Yes the speed of filtering high track counts got improved as well as an ability to add 500 tracks of one type of tracks in one go.


----------



## Snarf (Jan 13, 2022)

samphony said:


> At the moment if you add 500 tracks assigned to an instrument all 500 tracks will point to only that one instrument.


Ahh yes, 500 tracks pointing to the same Kontakt instance... now I remember why I never add tracks this way.


----------



## TonalDynamics (Jan 13, 2022)

ka00 said:


> Technically, this was a .1 update. The last version was 5.4. If it had been 5.0, then going to 5.5 would be a .5 update.


Well any way you look at it, that's 4 months of development time between 5.4 and now, so not a trivial timeframe that one would expect from a small incremental (.1) update, which this essentially is.

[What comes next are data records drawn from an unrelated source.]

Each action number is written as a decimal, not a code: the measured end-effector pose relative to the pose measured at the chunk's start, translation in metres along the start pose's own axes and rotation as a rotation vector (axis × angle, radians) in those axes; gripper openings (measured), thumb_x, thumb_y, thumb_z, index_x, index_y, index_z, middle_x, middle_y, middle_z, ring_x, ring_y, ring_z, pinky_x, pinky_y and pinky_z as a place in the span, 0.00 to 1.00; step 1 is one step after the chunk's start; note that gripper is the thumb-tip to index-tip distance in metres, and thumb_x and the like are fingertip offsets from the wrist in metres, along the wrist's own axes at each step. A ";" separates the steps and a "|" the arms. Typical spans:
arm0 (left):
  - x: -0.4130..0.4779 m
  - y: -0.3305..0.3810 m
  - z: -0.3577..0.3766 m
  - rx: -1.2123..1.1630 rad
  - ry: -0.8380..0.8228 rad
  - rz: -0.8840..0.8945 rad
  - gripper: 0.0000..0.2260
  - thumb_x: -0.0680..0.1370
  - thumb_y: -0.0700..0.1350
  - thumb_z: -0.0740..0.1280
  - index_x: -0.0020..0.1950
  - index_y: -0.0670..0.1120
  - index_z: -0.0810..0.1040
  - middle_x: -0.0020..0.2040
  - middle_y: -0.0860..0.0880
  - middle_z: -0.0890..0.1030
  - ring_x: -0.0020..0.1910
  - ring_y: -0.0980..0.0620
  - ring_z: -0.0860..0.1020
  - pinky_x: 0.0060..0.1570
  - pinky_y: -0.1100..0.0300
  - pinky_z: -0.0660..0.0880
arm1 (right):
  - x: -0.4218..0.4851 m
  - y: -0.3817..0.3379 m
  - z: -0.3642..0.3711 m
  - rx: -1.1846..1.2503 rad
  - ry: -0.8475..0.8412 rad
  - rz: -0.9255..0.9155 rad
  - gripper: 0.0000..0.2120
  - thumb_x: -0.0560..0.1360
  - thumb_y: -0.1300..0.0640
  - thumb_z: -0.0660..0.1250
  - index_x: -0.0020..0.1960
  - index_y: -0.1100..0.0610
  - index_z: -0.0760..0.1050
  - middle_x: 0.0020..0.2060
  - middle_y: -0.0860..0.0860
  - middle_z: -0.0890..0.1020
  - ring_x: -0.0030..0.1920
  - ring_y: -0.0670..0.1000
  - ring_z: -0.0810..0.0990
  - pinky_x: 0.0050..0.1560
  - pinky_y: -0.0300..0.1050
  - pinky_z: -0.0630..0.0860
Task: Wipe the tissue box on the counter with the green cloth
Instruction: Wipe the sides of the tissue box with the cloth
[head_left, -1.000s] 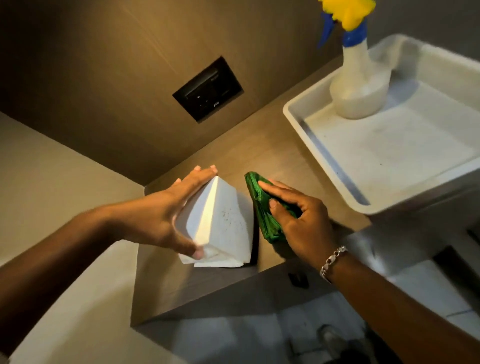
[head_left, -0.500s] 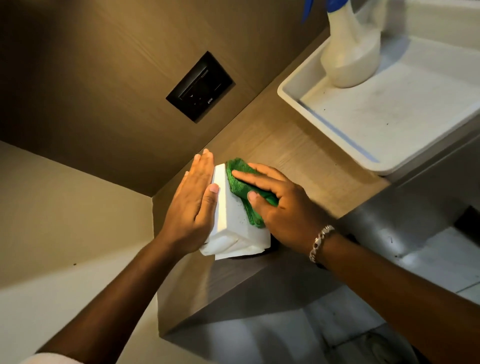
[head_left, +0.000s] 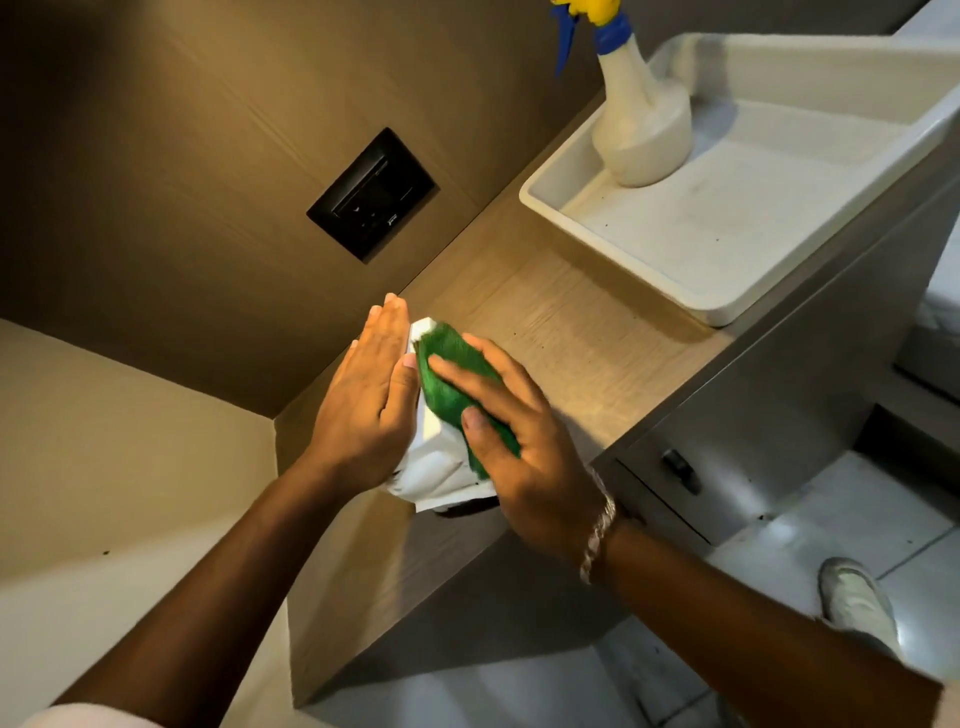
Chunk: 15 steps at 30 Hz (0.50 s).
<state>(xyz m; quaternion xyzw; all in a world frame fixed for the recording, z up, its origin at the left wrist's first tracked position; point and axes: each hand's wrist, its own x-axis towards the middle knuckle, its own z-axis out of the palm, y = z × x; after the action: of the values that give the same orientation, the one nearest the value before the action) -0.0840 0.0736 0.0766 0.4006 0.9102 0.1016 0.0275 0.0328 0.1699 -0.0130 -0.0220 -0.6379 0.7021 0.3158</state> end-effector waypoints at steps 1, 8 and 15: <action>0.000 0.000 0.000 0.001 0.003 -0.004 0.30 0.77 0.59 0.43 0.77 0.49 0.48 0.79 0.51 0.49 0.77 0.57 0.46 0.76 0.50 0.48 | -0.007 0.004 0.000 -0.004 0.009 -0.007 0.19 0.78 0.54 0.57 0.68 0.42 0.69 0.73 0.45 0.65 0.71 0.46 0.65 0.67 0.54 0.71; -0.002 0.004 0.001 -0.013 0.012 -0.059 0.28 0.78 0.57 0.45 0.77 0.51 0.48 0.79 0.53 0.51 0.77 0.58 0.48 0.76 0.51 0.49 | 0.033 0.003 -0.005 0.116 0.060 0.249 0.18 0.79 0.61 0.58 0.62 0.45 0.76 0.69 0.45 0.70 0.68 0.44 0.68 0.69 0.53 0.70; -0.001 0.007 -0.002 -0.199 0.082 -0.087 0.23 0.79 0.48 0.50 0.75 0.50 0.57 0.77 0.52 0.58 0.76 0.59 0.53 0.76 0.50 0.52 | 0.013 -0.016 -0.001 0.035 -0.007 0.025 0.14 0.75 0.49 0.63 0.59 0.46 0.78 0.69 0.47 0.70 0.68 0.51 0.69 0.61 0.53 0.76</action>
<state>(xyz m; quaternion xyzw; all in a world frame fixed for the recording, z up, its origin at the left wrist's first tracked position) -0.0783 0.0767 0.0801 0.3514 0.9126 0.2064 0.0340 0.0293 0.1772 0.0060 -0.0219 -0.6264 0.7170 0.3050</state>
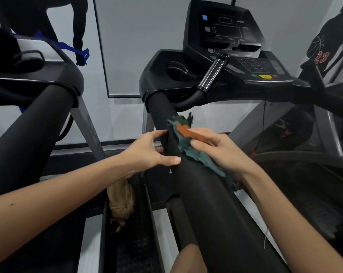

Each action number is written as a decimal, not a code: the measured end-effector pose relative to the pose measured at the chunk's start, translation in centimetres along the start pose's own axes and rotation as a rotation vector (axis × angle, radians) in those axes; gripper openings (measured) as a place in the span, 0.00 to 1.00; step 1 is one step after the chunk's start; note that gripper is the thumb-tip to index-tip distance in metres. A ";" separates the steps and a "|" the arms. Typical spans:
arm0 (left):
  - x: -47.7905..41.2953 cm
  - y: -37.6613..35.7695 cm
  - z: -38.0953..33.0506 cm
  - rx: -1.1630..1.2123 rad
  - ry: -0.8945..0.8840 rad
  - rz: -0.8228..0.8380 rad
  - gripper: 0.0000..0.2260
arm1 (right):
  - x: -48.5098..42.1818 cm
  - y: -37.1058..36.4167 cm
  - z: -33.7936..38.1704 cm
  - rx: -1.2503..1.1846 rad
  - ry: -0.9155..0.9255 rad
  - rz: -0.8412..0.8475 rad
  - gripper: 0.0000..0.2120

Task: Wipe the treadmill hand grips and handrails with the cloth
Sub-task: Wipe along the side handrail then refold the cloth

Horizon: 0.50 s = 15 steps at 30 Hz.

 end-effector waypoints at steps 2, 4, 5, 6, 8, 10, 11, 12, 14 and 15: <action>0.5 -0.2 0.5 0.043 0.010 -0.013 0.37 | -1.8 -0.6 -1.0 -0.067 -0.047 0.019 0.19; 0.9 -0.3 0.9 0.057 0.013 -0.019 0.35 | -2.6 -1.1 -2.3 -0.198 -0.134 -0.010 0.19; 1.1 -0.3 1.0 0.061 0.011 -0.024 0.35 | -2.7 -1.2 -2.8 -0.288 -0.177 -0.055 0.18; 1.1 -0.3 1.1 0.068 0.008 -0.025 0.35 | -2.4 -1.3 -3.4 -0.384 -0.218 -0.100 0.16; 1.3 -0.3 1.2 0.080 0.009 -0.028 0.35 | -0.9 -1.4 -4.8 -0.530 -0.286 -0.145 0.08; 1.1 -0.2 1.2 0.075 0.007 -0.035 0.35 | 0.6 -1.1 -6.2 -0.554 -0.288 -0.160 0.08; 1.0 -0.1 1.2 0.069 0.007 -0.035 0.35 | 1.4 -1.0 -6.2 -0.551 -0.269 -0.163 0.08; 1.0 -0.1 1.2 0.062 0.003 -0.035 0.35 | 2.0 -0.8 -6.2 -0.537 -0.233 -0.175 0.09; 1.0 0.0 1.2 0.049 0.001 -0.032 0.36 | 2.5 -0.2 -6.4 -0.525 -0.194 -0.197 0.11; 0.9 0.0 1.2 0.042 0.002 -0.032 0.35 | 2.6 -0.1 -5.9 -0.525 -0.179 -0.188 0.12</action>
Point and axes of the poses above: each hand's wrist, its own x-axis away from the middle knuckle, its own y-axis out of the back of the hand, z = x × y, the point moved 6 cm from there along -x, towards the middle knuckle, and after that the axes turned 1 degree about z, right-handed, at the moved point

But yes I am willing to concede that it might just be my perception that is at fault - I just prefer the traditional 'big' release that comes with a .5 update with most software if for not other reason than it makes the development cycle a lot more predictable and removes random incremental nonsense like you see with modern Adobe products where they hardly add anything anymore (different situation though for other reasons, of course).

I'm just saying, Fender buys them out, then the very next release is 'altered' in nature. Not panicking, just saying.

I am ready to hope the great development of S1 will continue.

I am also ready to give my middle finger to Fender if they muck things up with a great DAW.

Cheers


----------



## Lukas (Jan 13, 2022)

Hey @TonalDynamics,

you mention the time frames. Did you take a look at the release dates and features of the last Studio One feature updates? (5.2, 5.3, 5.4) I quote what I said earlier in this topic:



> Fewer features per update, but more regular updates in much shorter intervals than before.





TonalDynamics said:


> that's 4 months of development time between 5.4 and now


Apart from the fact that you don't have any insights into the development, let's not forget that PreSonus Software does not only develop Studio One but also Notion, PreSonus Hub, Studio One Remote, all plug-ins (also the effects that work inside the Studio Live mixers) and control software for PreSonus hardware and so on (I surely forget some).



TonalDynamics said:


> I'm just saying, Fender buys them out, then the very next release is 'altered' in nature. Not panicking, just saying.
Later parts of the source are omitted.